Many different types of biological cells have the capability of sensing and generating mechanical forces. These biophysical properties of cells are utilized for many different aspects of cell physiology, including cell migration and division as well as building multi-cellular assemblies. To a large degree, the active mechanical behavior of cells is regulated by the filamentous actin (F-actin) cytoskeleton. F-actin is a semi-flexible biopolymer that forms the basis of larger length scale structures in the cell through the action of other proteins that regulate assembly, cross-linking and force generation. Nearly all of these processes are driven far from thermal equilibrium by processes that rely on the consumption of chemical energy to regulate the spatial and temporal organization of network mechanics and force generation.

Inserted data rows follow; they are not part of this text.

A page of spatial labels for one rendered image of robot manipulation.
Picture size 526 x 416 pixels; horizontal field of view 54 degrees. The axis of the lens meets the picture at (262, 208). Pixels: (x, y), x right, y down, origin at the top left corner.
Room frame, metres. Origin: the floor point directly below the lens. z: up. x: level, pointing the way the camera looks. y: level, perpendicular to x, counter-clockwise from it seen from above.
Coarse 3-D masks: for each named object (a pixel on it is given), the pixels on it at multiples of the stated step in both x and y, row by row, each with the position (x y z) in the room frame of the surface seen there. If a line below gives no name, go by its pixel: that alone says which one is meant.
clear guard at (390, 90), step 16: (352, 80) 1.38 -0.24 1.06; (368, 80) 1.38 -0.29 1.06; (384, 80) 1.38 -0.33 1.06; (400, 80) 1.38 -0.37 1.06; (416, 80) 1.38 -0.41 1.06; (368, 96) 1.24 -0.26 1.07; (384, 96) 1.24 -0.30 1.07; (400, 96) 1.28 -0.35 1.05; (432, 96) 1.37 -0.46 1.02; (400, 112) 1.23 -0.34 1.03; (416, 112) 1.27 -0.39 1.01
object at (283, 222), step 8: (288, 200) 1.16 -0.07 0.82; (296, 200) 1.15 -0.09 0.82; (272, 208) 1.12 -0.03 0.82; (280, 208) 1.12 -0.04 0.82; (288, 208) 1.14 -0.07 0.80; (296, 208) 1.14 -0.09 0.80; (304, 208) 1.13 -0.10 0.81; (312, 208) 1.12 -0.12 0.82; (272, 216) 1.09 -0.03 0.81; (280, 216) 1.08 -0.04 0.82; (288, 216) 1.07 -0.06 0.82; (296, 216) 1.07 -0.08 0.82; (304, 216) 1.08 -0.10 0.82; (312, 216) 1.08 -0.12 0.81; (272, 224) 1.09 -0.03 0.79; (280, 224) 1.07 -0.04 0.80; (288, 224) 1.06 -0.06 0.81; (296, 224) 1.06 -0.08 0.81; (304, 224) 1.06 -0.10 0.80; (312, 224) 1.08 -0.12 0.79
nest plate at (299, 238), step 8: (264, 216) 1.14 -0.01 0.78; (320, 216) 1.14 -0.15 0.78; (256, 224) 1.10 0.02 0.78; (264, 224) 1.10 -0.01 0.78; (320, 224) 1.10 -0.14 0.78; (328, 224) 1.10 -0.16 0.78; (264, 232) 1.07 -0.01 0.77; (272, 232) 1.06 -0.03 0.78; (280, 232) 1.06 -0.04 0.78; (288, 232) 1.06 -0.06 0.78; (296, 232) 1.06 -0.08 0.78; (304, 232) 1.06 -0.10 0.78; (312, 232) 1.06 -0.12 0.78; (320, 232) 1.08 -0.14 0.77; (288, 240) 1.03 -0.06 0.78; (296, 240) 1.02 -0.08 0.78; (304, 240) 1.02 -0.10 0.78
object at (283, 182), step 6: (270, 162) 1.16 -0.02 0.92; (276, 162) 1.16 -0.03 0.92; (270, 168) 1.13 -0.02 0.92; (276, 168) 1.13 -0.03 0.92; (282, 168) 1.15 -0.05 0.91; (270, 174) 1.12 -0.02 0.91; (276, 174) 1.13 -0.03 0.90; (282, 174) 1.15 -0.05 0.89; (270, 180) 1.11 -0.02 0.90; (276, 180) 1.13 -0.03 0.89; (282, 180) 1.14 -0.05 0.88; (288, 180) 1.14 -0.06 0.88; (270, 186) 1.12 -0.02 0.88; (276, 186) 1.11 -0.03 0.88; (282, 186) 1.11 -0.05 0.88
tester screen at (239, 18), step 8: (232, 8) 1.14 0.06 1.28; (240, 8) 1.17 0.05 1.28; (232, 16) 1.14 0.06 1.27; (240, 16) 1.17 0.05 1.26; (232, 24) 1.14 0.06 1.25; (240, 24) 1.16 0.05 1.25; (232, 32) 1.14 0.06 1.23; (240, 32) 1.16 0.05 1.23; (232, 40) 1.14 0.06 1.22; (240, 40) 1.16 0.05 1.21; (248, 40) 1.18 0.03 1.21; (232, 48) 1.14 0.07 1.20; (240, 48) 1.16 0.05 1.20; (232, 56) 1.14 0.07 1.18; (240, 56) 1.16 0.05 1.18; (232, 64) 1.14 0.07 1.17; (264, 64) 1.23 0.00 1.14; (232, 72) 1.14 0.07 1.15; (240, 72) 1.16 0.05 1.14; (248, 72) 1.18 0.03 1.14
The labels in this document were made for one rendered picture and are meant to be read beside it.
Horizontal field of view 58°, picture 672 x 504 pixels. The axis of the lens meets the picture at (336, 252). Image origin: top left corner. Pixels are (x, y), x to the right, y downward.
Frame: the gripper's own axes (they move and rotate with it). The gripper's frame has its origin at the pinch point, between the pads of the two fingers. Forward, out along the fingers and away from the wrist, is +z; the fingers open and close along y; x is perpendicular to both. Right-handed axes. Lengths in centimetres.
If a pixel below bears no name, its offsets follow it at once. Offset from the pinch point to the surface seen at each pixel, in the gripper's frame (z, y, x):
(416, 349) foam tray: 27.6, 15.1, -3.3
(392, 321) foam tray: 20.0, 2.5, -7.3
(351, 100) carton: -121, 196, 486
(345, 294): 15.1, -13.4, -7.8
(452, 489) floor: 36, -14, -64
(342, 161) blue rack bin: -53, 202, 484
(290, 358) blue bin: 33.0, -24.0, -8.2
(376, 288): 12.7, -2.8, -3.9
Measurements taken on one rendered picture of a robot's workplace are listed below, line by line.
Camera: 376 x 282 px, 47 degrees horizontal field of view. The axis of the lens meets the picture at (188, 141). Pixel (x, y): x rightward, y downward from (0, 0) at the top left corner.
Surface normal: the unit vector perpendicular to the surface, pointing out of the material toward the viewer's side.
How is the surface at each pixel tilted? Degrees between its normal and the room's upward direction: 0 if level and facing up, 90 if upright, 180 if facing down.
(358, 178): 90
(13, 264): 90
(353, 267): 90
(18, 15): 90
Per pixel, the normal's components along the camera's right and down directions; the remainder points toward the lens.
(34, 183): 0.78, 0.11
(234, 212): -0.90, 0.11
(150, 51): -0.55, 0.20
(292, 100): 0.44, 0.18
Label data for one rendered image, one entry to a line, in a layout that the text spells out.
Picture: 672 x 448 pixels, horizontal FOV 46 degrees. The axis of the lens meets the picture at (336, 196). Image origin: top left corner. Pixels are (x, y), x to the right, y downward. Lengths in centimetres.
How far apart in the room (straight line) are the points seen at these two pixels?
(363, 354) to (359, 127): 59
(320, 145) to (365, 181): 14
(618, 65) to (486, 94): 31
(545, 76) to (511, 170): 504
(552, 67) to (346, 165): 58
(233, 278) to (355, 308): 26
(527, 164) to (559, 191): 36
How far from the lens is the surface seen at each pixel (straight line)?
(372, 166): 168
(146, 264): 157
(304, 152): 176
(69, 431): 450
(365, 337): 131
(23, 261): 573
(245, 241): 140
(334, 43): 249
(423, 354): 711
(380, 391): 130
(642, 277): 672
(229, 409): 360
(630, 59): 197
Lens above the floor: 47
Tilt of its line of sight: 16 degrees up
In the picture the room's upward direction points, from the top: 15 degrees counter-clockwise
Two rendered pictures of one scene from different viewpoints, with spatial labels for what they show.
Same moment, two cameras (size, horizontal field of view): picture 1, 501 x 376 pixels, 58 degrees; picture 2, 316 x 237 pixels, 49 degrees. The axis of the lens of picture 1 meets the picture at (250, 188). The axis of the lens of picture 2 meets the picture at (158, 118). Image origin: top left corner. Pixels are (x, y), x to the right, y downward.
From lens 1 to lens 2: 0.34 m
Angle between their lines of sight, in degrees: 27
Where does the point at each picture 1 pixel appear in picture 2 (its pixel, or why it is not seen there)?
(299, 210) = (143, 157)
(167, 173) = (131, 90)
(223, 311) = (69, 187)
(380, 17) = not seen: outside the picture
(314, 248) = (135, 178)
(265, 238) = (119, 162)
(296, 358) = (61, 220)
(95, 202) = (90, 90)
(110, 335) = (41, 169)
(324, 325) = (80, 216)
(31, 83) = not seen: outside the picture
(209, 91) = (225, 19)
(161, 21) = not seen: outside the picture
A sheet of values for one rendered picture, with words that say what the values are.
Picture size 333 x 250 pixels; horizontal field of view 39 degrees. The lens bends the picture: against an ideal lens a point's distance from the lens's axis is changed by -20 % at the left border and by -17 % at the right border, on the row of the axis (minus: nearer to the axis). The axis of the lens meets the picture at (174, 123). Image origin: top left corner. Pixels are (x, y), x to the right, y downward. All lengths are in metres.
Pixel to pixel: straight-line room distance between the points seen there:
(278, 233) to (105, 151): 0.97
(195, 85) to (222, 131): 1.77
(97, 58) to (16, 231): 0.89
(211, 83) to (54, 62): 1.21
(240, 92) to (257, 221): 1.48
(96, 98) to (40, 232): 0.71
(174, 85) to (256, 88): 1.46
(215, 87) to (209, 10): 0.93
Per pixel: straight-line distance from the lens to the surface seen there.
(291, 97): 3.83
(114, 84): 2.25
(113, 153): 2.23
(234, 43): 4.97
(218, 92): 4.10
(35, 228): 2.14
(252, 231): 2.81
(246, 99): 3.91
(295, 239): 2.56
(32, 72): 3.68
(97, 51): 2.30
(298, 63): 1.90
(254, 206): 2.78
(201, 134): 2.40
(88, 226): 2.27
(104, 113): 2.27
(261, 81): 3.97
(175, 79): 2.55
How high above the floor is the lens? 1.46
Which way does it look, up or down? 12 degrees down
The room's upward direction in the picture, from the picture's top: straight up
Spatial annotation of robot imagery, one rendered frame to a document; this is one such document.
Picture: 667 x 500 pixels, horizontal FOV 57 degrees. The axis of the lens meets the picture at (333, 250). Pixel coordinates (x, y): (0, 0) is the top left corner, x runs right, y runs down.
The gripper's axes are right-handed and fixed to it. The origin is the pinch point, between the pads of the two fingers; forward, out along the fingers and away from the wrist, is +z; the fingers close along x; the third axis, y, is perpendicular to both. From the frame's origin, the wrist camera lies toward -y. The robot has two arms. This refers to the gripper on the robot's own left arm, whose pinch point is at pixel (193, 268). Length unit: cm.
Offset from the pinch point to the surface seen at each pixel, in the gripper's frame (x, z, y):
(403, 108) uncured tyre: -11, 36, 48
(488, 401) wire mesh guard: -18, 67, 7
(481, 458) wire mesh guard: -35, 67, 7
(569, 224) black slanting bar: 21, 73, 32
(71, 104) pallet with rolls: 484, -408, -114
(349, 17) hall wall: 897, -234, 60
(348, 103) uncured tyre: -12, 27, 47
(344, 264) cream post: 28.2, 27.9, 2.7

To elucidate the physical properties of the actin cytoskeleton, we have studied the dynamics and biophysical properties of actin networks formed with myosin motors both in live cells and reconstituted networks of purified proteins. A common feature among both actin/myosin and adhesive structures is that their stability and mechanics is highly tuned based on the amount of external tension. This property enables rapid remodeling under low tension, but stabilizes the structures as forces are increases. Thus, cellular materials provide insight into design principles that are utilized by highly adaptive matter.